Die effektvolle Musiksprache in Form der traditionellen, italienischen Nummernoper mit Versatzstücken der französischen Grand Opéra wird unter dem stets anspornenden Antonio Pappano am Pult des Orchestra dell'Accademia Nazionale di Santa Cecilia ungemein agil, feurig, reich an Akzenten mit feinen Lyrismen aber auch großer Intensität musiziert und bietet eine zumindest musikalische Hochspannung.

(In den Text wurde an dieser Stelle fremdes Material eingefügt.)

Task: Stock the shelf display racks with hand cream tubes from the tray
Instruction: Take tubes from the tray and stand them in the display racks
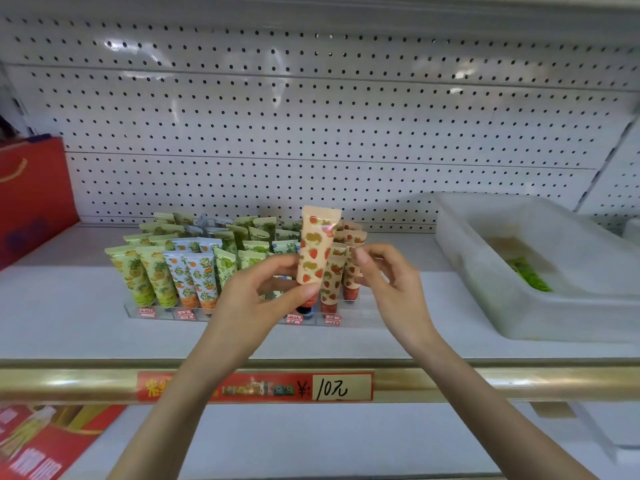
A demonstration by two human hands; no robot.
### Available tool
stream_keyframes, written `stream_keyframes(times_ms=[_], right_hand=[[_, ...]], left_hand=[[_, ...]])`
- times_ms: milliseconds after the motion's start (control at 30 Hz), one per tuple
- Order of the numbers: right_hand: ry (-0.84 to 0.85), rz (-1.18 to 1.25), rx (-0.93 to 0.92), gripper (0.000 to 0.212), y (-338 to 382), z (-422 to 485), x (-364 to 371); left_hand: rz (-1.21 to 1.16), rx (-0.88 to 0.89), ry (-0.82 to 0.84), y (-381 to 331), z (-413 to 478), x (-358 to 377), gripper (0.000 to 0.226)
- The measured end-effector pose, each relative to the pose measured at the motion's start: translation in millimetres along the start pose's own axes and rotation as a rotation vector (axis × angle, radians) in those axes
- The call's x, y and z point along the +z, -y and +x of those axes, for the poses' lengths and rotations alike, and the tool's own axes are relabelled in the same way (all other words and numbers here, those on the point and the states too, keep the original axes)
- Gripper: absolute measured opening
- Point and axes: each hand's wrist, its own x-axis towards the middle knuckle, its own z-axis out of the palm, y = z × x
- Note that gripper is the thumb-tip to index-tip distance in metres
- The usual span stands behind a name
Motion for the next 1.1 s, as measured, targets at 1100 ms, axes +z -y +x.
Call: stream_keyframes(times_ms=[1100], right_hand=[[0.016,-0.136,0.021,0.016,-34,13,-10]], left_hand=[[1.218,0.253,0.057,38,-11,-10,0.071]])
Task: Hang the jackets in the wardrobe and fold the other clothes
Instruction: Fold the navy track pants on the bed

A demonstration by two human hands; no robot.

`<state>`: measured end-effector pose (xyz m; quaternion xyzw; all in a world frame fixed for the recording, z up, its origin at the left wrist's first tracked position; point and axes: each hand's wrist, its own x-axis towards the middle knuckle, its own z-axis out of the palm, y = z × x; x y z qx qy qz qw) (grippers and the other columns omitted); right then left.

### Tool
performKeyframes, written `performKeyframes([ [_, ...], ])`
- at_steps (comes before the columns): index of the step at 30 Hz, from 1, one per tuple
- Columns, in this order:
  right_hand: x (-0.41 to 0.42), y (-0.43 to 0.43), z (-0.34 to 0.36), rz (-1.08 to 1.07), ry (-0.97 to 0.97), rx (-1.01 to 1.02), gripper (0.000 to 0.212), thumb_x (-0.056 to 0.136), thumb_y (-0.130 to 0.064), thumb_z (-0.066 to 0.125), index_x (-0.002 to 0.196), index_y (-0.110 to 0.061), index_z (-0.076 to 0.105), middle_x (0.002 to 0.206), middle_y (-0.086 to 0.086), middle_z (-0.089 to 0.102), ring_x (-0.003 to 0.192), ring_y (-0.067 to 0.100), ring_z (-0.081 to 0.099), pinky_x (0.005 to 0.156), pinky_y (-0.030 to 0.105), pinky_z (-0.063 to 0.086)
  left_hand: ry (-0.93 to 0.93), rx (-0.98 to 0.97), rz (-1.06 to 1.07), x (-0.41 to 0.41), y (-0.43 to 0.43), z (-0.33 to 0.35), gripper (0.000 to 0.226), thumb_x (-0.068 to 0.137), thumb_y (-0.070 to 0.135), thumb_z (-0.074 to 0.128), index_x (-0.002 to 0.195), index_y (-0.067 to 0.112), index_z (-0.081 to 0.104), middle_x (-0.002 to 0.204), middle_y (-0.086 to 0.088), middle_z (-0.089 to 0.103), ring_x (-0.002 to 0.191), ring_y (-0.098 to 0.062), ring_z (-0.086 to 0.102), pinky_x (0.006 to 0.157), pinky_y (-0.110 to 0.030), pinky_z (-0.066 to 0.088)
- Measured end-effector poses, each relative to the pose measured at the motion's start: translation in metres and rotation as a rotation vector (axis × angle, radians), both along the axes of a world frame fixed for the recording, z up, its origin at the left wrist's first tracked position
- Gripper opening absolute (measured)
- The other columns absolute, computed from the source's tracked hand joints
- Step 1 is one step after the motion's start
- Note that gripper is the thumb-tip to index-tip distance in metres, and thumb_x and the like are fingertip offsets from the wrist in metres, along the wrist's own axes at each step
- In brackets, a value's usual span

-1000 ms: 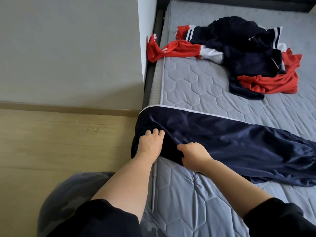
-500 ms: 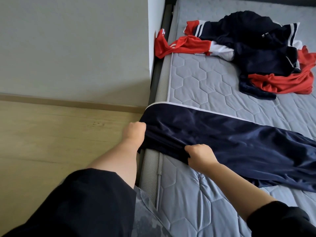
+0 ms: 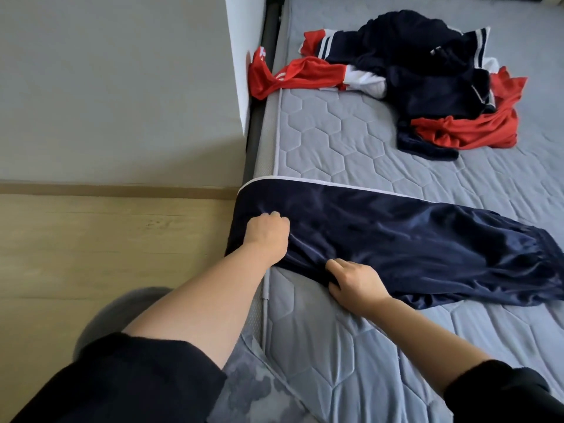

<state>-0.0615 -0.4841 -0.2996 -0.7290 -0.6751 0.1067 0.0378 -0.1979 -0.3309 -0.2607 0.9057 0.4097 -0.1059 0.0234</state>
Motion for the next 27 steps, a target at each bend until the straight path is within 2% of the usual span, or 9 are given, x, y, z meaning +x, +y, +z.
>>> performKeyframes([
  [3,0.015,-0.021,0.003,-0.094,-0.037,0.013,0.027,0.090,-0.036,0.050,0.092,-0.010,0.056,0.089,0.004,0.061,0.085,0.025,0.059,0.065,0.035,0.042,-0.101,0.014,-0.255,0.016,-0.026,-0.012,0.032,0.096,0.025,0.039,0.126,0.014,0.045,0.133,-0.010,0.043,0.120,-0.027,0.040,0.089,-0.036,0.036],
  [6,0.037,-0.039,0.003,-0.326,-0.053,0.079,0.030,0.095,-0.037,0.044,0.085,-0.011,0.057,0.087,0.003,0.060,0.088,0.024,0.058,0.065,0.034,0.036,0.025,-0.179,-0.293,0.027,-0.052,-0.028,0.055,0.100,0.039,0.031,0.150,0.023,0.014,0.158,-0.007,0.002,0.145,-0.025,0.002,0.115,-0.045,0.012],
  [8,0.052,-0.046,0.005,-0.498,-0.021,0.202,0.025,0.092,-0.028,0.051,0.082,-0.008,0.059,0.088,0.007,0.059,0.089,0.030,0.057,0.065,0.034,0.036,0.027,-0.197,-0.301,0.034,-0.059,-0.034,0.060,0.099,0.045,0.030,0.151,0.029,0.002,0.159,-0.004,-0.011,0.145,-0.023,-0.011,0.115,-0.048,0.003],
  [10,0.065,-0.050,0.004,-0.522,-0.067,0.210,0.028,0.088,-0.026,0.056,0.107,-0.007,0.063,0.113,0.013,0.058,0.108,0.034,0.052,0.085,0.038,0.039,0.023,-0.194,-0.338,0.040,-0.063,-0.038,0.064,0.098,0.050,0.030,0.150,0.033,-0.003,0.158,-0.002,-0.016,0.144,-0.022,-0.017,0.115,-0.051,0.000],
  [13,0.091,-0.067,-0.006,-0.494,-0.124,-0.067,0.056,0.096,-0.042,0.039,0.147,-0.022,0.029,0.156,0.003,0.022,0.143,0.023,0.017,0.114,0.046,0.011,0.042,-0.215,-0.369,0.049,-0.068,-0.042,0.064,0.096,0.055,0.029,0.149,0.038,-0.003,0.157,0.000,-0.019,0.143,-0.022,-0.021,0.113,-0.056,-0.001],
  [18,0.153,-0.101,-0.005,-1.220,0.079,-0.041,0.052,0.097,-0.034,0.035,0.142,-0.008,0.033,0.156,0.010,0.020,0.144,0.026,0.013,0.114,0.055,0.007,-0.018,-0.206,-0.308,0.071,-0.067,-0.046,0.062,0.096,0.055,0.024,0.149,0.038,-0.004,0.157,0.002,-0.019,0.143,-0.021,-0.021,0.111,-0.060,0.000],
  [20,0.150,-0.085,-0.004,-1.133,0.032,0.025,0.054,0.096,-0.032,0.038,0.144,-0.008,0.030,0.156,0.012,0.016,0.144,0.028,0.009,0.114,0.053,0.006,-0.033,-0.180,-0.265,0.084,-0.070,-0.049,0.062,0.097,0.055,0.023,0.149,0.036,-0.004,0.157,0.000,-0.019,0.143,-0.023,-0.021,0.112,-0.059,0.000],
  [24,0.132,-0.040,-0.016,-0.545,0.012,0.075,0.057,0.097,-0.037,0.037,0.149,-0.020,0.021,0.159,0.003,0.009,0.146,0.022,0.002,0.115,0.046,0.000,-0.031,-0.172,-0.328,0.106,-0.087,-0.056,0.069,0.093,0.061,0.025,0.149,0.035,-0.007,0.156,-0.004,-0.021,0.142,-0.026,-0.023,0.111,-0.058,-0.003],
  [27,0.181,-0.047,-0.025,-0.769,0.051,-0.044,0.055,0.099,-0.040,0.028,0.150,-0.022,0.017,0.159,-0.002,0.008,0.146,0.017,0.003,0.115,0.049,0.000,0.027,-0.191,-0.442,0.115,-0.092,-0.059,0.074,0.090,0.066,0.027,0.148,0.037,-0.009,0.156,-0.003,-0.023,0.141,-0.025,-0.026,0.110,-0.059,-0.006],
])
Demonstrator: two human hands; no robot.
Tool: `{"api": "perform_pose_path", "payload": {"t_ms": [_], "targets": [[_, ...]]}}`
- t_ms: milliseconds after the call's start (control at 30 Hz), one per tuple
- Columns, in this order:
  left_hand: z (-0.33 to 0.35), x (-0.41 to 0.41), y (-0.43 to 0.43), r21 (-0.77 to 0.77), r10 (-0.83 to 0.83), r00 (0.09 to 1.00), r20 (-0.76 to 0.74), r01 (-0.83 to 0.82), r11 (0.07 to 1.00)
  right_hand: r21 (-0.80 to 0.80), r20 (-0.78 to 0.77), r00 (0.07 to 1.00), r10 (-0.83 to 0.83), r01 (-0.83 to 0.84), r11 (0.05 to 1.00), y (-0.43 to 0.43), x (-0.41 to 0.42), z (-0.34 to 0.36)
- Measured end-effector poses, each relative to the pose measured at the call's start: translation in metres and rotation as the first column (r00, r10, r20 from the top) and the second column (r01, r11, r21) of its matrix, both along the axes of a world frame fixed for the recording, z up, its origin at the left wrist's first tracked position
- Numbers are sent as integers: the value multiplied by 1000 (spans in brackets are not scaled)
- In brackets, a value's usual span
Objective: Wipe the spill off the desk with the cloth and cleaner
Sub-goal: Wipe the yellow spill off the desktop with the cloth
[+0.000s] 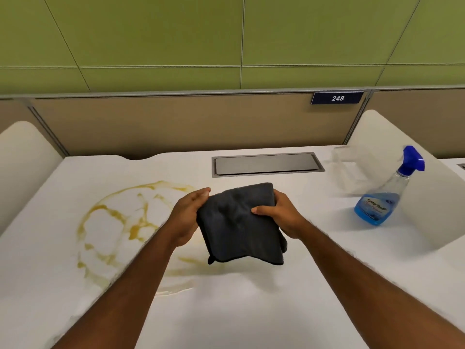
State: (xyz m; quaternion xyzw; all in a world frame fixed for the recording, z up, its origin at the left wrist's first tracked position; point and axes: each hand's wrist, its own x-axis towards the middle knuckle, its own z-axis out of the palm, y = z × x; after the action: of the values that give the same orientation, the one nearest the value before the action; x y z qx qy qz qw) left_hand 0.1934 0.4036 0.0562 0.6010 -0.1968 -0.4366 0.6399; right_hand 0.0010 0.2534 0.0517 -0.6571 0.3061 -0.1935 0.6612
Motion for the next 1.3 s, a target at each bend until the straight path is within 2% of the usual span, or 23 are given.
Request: {"api": "perform_pose_path", "payload": {"t_ms": [100,233,333,500,600,667,833,967,1167,1233,1300], "targets": [[-2,11,24,114,-82,980,180,62,991,-59,-29,999,36,-38,998,10,13,5],[-8,24,52,161,-154,949,274,112,981,-98,-66,993,95,-101,990,19,25,6],[-14,33,66,226,-221,878,425,134,965,-102,-72,988,134,-141,985,25,33,10],[-13,37,75,321,-247,732,635,41,946,-149,-109,973,202,-216,965,20,41,13],[-6,39,74,278,-181,748,639,-6,961,-255,-177,965,194,-236,938,12,45,19],[0,41,71,266,-159,723,673,-36,963,-357,-209,966,155,-223,907,4,48,22],[14,45,60,274,-178,559,810,-93,957,-553,-222,973,65,-180,813,-9,59,22],[10,35,62,246,-178,420,890,-114,962,-630,-182,983,-20,-101,770,-9,59,5],[-46,0,94,361,-310,338,889,-99,927,-637,-330,937,114,-310,705,4,20,-47],[-66,-14,106,420,-376,294,879,-102,902,-647,-376,915,148,-374,665,11,5,-64],[-83,-28,115,472,-434,292,852,-72,878,-660,-415,892,182,-432,614,20,-9,-78]]}}
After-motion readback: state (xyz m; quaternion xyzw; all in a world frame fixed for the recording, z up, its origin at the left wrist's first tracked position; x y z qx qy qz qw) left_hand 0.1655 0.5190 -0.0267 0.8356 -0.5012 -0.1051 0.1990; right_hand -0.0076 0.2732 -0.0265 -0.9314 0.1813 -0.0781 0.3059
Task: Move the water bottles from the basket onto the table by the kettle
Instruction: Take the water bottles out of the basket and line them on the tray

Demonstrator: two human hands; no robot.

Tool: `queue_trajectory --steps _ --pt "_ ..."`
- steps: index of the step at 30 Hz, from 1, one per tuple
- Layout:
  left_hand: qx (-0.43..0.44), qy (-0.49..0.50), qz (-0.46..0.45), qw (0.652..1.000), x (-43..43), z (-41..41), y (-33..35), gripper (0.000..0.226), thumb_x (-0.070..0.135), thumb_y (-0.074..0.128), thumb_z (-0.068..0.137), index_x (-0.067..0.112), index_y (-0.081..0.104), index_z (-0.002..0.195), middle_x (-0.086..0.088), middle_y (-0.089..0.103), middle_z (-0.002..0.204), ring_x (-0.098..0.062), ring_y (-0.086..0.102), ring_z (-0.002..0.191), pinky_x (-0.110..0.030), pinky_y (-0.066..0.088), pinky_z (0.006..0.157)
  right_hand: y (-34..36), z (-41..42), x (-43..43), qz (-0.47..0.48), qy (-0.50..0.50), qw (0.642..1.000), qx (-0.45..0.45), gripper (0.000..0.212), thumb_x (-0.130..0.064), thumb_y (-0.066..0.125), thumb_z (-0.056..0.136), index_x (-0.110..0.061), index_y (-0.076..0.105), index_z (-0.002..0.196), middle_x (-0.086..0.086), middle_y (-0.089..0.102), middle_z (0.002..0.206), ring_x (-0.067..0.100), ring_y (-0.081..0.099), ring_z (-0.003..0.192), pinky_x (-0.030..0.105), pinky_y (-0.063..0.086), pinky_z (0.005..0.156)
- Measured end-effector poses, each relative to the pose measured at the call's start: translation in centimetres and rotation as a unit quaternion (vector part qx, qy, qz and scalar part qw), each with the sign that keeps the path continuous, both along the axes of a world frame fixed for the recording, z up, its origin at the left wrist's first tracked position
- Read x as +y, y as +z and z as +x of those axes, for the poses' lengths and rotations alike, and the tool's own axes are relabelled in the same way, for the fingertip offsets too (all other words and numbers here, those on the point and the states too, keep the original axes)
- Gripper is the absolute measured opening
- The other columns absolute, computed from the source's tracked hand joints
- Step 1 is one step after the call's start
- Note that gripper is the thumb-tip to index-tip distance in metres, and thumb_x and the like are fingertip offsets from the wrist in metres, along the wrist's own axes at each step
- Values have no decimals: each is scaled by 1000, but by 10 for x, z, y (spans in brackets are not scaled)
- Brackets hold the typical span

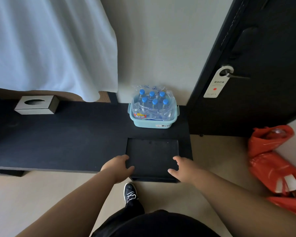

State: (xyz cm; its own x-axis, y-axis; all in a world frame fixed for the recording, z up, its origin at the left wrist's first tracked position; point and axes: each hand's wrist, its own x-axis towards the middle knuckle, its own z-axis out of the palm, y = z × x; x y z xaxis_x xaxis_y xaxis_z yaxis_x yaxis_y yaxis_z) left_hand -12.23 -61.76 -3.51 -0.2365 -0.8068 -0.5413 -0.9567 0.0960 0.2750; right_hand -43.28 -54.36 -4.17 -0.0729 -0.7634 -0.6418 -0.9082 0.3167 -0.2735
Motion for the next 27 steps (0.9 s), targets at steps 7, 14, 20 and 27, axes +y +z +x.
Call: queue_trajectory --steps 7,14,20,27 --pt "-2 -22 7 1000 -87 31 -1 71 65 53 87 30 47 149 5 57 147 -21 58 130 -38 52 101 8 31 -77 -5 -7 1000 -2 82 -69 54 93 -30 31 162 1 51 156 22 54 138 41 49 108" --pt "-12 -55 6 998 -163 43 1 73 65 53 90 27 44 152 3 54 151 -22 55 134 -39 49 105 19 47 -129 -10 -63 998 -15 82 -71 55 91 -34 32 160 -4 49 156 20 54 137 41 48 108" --pt "15 -62 31 997 -185 27 -8 74 65 54 89 27 45 152 4 55 150 -21 55 133 -40 49 106 9 44 -134 29 -79 996 -2 82 -70 55 92 -33 31 161 -2 50 156 19 54 137 40 48 108" --pt "-4 -69 45 997 -198 13 -13 74 66 52 87 29 45 151 5 54 151 -21 55 134 -39 49 106 1 29 -158 43 -75 996 -9 80 -68 55 94 -32 31 161 -2 52 153 20 56 135 40 50 106"
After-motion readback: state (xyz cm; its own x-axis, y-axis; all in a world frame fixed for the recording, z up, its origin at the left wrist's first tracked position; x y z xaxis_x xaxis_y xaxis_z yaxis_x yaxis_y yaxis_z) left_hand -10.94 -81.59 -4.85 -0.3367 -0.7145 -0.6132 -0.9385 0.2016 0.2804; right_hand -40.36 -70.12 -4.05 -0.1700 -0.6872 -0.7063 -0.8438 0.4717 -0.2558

Auch sängerisch bleiben kaum Wünsche offen: So gibt es in Salzburg ein Wiedersehen mit Anna Netrebko. Sie ist eine höhensichere Titelheldin mit wunderbarem Timbre. Ihr nachgedunkelter Sopran ist zudem ungemein nuancenreich, verfügt über schmelzende Piani und herrliche Farben. Ihr Aufschrei „Suicidio“ ist einer der aufwühlendsten Selbstmordszenen der Opernliteratur. Jonas Kaufmann muss anfänglich mit einer, ihn fast unkenntlich machenden, völlig unpassenden Matrosenmütze auftreten. Er singt den Enzo Grimaldo, eine der schwersten, italienischen Tenorrollen überhaupt, mit strahlenden Höhen. Es fehlt seinem sehr baritonal gefärbten Gesang jedoch die dramatische Intensität. Seine inbrünstig gesungene große Tenor-Romanze„Cielo e mar“, ein rares Seelengemälde, eines der wenigen, das aus dieser Oper bekannt ist und immer wieder gesungen wird, erntet viel Applaus.  Luca Salsi ist ein ungemein präsenter, angstmachender, markanter und kraftvoller Bösewicht Barnaba, ein ekliger, zynischer Vorgänger des Jago. Er ist auch der Strippenzieher, der alles unter seiner ständigen Kontrolle hat.Cieca, die blinde Mutter der Titelheldin wird von Agnieszka Rehlis innig leidend gesungen. Tareq Nazmi als Alvise Badoero, ein hoher Inquisitionsbeamten, müht sich etwas mit dieser Partie ab. Eve-Maud Hubeaux als dessen Frau Laura und Geliebte von Enzo Grimaldi singt diese mit mannigfaltigen Feinheiten einfach traumhaft schön.  Auch die vielen kleineren Rollen und der Coro dell’Accademia Nazionale di Santa Cecilia (Einstudierung: Andrea Secchi) wie auch der Salzburger Bachchor (Einstudierung: Michael Schneider) und der Salzburger Festspiele und Theater Kinderchor (Einstudierung: Wolfgang Götz und Regina Sgier) gefallen, ebenso wie die phantasievollen Tanzeinlagen (Choreographie: Lucy Burge) besonders beim bekannten Ballett „Tanz der Stunden.“

Stehende Ovationen und großer Jubel!